Francisco de Zurbarán · PD

マルティン・デ・ビスカヤ修道士が施しをする場面


作品情報

制作年
1639
技法
油彩
種類
絵画
寸法
290 × 222 cm

ストーリー

1639年、スルバランはエストレマドゥーラの山あいにあるグアダルーペ修道院の聖具室のためにこの絵を描き、それは今もそこに掛かっている。これは珍しいことだ。彼の大きな宗教連作の多くは何世紀も前にばらばらにされ、各地の美術館に散っていったが、1638年から1647年にかけてこの修道士たちのために描いた八点は、もともと収められるはずだった部屋を一度も離れていない。
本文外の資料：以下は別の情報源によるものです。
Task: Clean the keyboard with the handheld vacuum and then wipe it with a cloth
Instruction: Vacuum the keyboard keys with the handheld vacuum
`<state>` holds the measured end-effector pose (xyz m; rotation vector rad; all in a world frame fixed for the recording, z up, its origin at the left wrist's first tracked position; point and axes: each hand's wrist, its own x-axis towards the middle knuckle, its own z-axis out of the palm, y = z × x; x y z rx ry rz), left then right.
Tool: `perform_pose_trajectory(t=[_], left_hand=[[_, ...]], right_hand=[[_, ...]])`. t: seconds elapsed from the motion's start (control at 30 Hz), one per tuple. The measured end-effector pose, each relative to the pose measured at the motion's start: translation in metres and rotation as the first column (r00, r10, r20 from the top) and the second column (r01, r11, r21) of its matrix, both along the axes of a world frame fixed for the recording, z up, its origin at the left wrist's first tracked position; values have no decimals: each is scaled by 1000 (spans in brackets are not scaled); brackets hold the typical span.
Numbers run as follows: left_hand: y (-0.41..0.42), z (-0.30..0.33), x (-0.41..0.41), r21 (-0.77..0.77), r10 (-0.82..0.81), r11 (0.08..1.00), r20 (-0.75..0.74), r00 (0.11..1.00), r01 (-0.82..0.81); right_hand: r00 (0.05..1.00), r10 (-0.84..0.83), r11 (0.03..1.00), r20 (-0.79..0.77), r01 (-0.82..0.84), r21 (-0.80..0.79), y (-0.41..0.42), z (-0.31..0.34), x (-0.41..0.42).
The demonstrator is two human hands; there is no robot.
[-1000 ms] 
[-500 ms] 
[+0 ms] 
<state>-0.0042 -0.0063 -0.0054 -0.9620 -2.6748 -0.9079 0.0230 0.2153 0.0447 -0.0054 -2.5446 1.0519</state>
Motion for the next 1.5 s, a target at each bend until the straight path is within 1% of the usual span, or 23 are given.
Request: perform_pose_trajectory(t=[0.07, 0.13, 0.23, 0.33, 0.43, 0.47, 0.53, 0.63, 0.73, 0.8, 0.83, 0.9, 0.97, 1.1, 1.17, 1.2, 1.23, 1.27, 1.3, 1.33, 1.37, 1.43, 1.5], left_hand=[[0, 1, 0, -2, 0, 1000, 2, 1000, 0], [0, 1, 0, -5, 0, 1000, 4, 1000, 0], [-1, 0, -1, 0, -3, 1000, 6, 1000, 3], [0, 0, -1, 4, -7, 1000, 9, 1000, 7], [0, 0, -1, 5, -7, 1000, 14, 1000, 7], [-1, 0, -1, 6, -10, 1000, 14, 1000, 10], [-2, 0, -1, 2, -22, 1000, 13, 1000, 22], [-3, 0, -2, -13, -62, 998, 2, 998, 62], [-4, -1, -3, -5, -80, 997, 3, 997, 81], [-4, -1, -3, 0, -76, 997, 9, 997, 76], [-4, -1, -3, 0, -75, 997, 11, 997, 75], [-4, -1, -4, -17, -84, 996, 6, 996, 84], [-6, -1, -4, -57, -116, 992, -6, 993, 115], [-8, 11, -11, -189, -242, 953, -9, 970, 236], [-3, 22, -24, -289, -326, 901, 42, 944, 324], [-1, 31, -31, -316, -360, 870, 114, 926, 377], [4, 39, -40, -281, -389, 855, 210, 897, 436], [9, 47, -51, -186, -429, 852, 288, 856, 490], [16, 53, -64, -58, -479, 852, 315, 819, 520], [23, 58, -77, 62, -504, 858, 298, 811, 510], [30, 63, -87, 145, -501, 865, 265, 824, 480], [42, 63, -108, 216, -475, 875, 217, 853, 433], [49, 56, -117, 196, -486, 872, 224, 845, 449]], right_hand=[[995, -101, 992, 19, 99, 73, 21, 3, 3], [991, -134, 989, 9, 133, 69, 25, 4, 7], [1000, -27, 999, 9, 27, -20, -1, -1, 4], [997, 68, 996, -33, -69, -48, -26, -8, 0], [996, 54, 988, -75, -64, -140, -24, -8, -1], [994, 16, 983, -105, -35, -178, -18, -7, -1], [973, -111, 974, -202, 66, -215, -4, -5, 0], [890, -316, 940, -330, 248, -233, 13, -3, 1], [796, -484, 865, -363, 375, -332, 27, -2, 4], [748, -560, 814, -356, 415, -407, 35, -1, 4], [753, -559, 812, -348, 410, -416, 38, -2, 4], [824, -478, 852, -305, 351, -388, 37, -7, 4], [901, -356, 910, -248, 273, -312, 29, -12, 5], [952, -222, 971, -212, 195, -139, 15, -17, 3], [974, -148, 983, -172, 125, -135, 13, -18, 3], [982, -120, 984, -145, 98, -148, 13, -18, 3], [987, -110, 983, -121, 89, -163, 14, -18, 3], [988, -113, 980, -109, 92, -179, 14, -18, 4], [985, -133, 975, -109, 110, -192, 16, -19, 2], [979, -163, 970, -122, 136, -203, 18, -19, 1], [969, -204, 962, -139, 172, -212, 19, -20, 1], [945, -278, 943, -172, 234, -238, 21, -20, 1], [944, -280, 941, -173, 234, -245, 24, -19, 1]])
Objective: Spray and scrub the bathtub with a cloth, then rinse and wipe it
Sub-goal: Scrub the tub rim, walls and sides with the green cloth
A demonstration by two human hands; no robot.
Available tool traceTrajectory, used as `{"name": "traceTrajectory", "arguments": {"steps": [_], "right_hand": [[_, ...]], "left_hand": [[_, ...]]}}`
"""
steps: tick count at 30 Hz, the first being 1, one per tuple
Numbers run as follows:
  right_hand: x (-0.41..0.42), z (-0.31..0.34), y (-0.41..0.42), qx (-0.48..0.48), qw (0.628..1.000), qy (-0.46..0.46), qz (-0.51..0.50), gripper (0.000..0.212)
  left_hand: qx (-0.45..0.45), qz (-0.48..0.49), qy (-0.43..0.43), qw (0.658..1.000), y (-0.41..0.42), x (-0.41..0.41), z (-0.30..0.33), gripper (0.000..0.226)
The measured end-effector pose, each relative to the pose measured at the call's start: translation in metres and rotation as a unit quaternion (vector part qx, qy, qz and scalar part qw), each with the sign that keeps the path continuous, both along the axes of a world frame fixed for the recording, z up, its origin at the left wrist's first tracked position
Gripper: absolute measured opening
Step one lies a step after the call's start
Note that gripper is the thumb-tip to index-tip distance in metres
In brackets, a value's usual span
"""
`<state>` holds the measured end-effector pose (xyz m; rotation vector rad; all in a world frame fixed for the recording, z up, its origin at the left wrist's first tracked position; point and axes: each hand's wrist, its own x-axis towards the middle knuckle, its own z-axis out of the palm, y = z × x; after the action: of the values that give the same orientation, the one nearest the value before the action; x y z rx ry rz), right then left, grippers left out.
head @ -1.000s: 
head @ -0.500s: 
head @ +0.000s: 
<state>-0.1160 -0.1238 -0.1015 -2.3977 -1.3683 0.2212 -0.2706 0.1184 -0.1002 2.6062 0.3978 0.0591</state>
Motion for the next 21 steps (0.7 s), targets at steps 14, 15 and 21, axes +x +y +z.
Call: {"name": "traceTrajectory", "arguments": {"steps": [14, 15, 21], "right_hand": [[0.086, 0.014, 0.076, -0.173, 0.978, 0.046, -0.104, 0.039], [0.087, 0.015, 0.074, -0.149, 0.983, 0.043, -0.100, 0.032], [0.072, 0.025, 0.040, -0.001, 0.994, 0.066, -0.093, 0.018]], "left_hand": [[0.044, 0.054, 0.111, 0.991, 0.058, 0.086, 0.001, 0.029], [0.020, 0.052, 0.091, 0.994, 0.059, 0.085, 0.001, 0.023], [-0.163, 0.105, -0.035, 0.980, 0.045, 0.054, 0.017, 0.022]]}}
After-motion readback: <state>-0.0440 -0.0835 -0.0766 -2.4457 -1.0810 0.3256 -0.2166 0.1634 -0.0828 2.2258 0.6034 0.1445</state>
描かれているのはマルティン・デ・ビスカヤ修道士で、門番を務めた助修士であり、訪れる貧しい人々に日々パンを配っていた。グアダルーペは巡礼地であると同時に、病院を備え、旅人に食事をふるまう日常の慈善の場でもあった。この絵が写しているのは奇跡ではなく、その日々の務めのほうだ。パンを入れた籠に目を留めてほしい。スルバランは聖人を描くときと同じ、細やかな斜めの光をそこに当て、ありふれたパンの山が画面でいちばん明るいものになっている。